Registered nurse Joe Donahue's job as a school health consultant in Greensburg for the Department of Health was eliminated.
“I was offered a position in Butler County, but it was a two-hour drive. Financially, it wasn't feasible. You don't hear anything about public health, and that means we're doing our job. Another outbreak will occur, and the state won't have the staff to respond,” said Donahue, 60, of Uniontown.
Workers at the now-closed health center in Vanport, Beaver County, distributed potassium iodide tablets for residents living near the Beaver Valley Nuclear Power Station. People also went there for vaccinations as the 2003 hepatitis A outbreak traced to a nearby Chi-Chi's restaurant killed four people and sickened more than 660.
“We've had so many closures and so many reductions in services that we can't afford it — no matter if it's Armstrong County or any other county — to keep losing health centers,” said Armstrong County Commissioner Robert Bower, also the county coroner.
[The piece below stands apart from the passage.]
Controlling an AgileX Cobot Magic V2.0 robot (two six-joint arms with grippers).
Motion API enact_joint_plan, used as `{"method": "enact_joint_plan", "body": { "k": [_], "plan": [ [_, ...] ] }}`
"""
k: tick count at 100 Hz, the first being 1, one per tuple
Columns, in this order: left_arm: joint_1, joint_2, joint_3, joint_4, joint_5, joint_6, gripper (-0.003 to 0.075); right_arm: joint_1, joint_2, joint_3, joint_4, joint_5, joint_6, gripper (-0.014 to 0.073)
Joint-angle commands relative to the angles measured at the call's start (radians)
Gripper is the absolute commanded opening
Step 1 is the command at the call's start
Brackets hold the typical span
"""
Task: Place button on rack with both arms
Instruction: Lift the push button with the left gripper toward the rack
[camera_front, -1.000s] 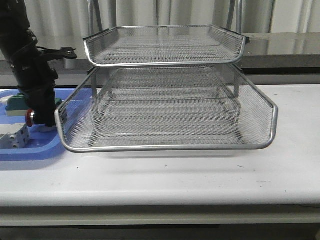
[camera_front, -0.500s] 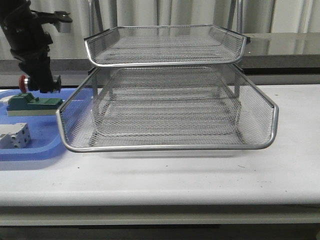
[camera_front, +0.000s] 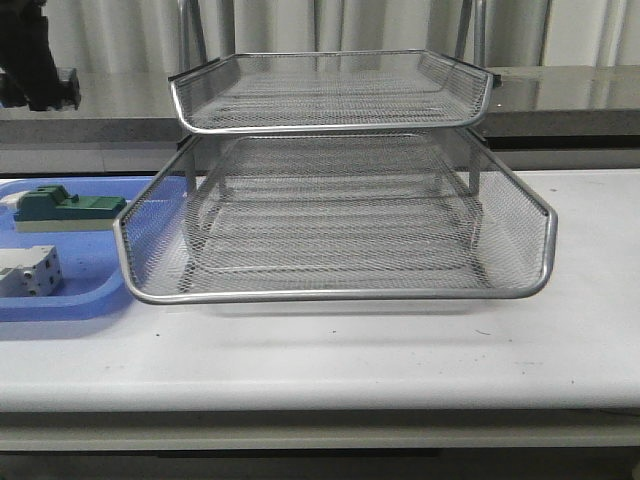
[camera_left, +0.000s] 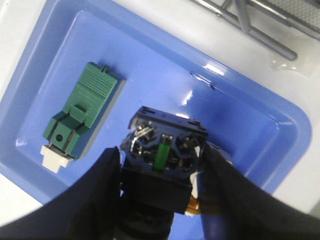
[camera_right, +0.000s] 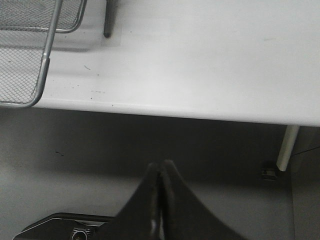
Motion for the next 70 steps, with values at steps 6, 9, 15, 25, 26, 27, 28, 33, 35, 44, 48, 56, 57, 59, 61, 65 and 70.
{"method": "enact_joint_plan", "body": {
  "k": [6, 9, 15, 25, 26, 27, 28, 33, 35, 44, 48, 56, 57, 59, 61, 65, 70],
  "plan": [
    [-0.032, -0.169, 0.088, -0.012, 0.024, -0.029, -0.0020, 0.000, 0.000, -0.034, -0.014, -0.045, -0.005, -0.0068],
    [-0.039, -0.189, 0.115, -0.012, 0.024, -0.031, -0.0020, 0.000, 0.000, -0.034, -0.014, -0.045, -0.005, -0.0068],
    [-0.056, -0.234, 0.155, -0.019, 0.024, -0.033, -0.0020, 0.000, 0.000, -0.034, -0.014, -0.045, -0.005, -0.0068],
    [-0.096, -0.293, 0.217, -0.039, 0.024, -0.077, -0.0020, 0.000, 0.000, -0.034, -0.014, -0.045, -0.005, -0.0068],
    [-0.099, -0.299, 0.220, -0.039, 0.024, -0.082, -0.0020, 0.000, 0.000, -0.034, -0.014, -0.045, -0.005, -0.0068],
    [-0.105, -0.303, 0.223, -0.043, 0.024, -0.091, -0.0020, 0.000, 0.000, -0.034, -0.014, -0.045, -0.005, -0.0068],
    [-0.108, -0.306, 0.229, -0.044, 0.024, -0.096, -0.0020, 0.000, 0.000, -0.034, -0.014, -0.045, -0.005, -0.0068],
    [-0.132, -0.330, 0.247, -0.058, 0.024, -0.129, -0.0020, 0.000, 0.000, -0.034, -0.014, -0.045, -0.005, -0.0068],
    [-0.142, -0.335, 0.254, -0.065, 0.024, -0.141, -0.0020, 0.000, 0.000, -0.034, -0.014, -0.045, -0.005, -0.0068],
    [-0.192, -0.358, 0.274, -0.102, 0.022, -0.162, -0.0020, 0.000, 0.000, -0.034, -0.014, -0.045, -0.005, -0.0068],
    [-0.220, -0.364, 0.279, -0.124, 0.022, -0.162, -0.0020, 0.000, 0.000, -0.034, -0.014, -0.045, -0.005, -0.0068],
    [-0.269, -0.364, 0.283, -0.163, 0.022, -0.162, -0.0020, 0.000, 0.000, -0.034, -0.014, -0.045, -0.005, -0.0068],
    [-0.280, -0.364, 0.285, -0.170, 0.022, -0.162, -0.0020, 0.000, 0.000, -0.034, -0.014, -0.045, -0.005, -0.0068],
    [-0.296, -0.364, 0.287, -0.177, 0.022, -0.162, -0.0020, 0.000, 0.000, -0.034, -0.014, -0.045, -0.005, -0.0068],
    [-0.312, -0.364, 0.287, -0.184, 0.022, -0.162, -0.0020, 0.000, 0.000, -0.034, -0.014, -0.045, -0.005, -0.0068],
    [-0.345, -0.362, 0.289, -0.186, 0.022, -0.162, -0.0020, 0.000, 0.000, -0.034, -0.014, -0.045, -0.005, -0.0068],
    [-0.382, -0.356, 0.289, -0.186, 0.015, -0.162, -0.0020, 0.000, 0.000, -0.034, -0.014, -0.045, -0.005, -0.0068]
  ]
}}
Monessen Mayor Mary Jo Smith recalled hundreds of people lined up outside the health center there in 2009 for swine flu inoculations. The center was set to close by the end of this month, according to City Administrator John Harhai.
“The governor needs to understand (that) there are people in this world who need these services,” Smith said.
As hard as the Corbett Administration tries to push the nigh-absurd idea that we can save millions of dollars by closing nearly half the state's health centers without risking and in some cases losing the lives of Pennsylvanians in the greatest need, we hear it right from the source just how wrong that idea is. When centers shut down, people who went to them because they had no other options don't know where to go. If they don't know where to go, many of them probably now have nowhere to go. I think it's significant that in addition to this plan being halted it's also being reversed for now with the reopening of recently closed health centers, but it's important to not lose sight of the fact that this is just a temporary ruling pending a future decision following a future hearing. Tragically, those whose lives are depending on the ultimate outcome of this case continue to be at what there is of the mercy of the Corbett Administration.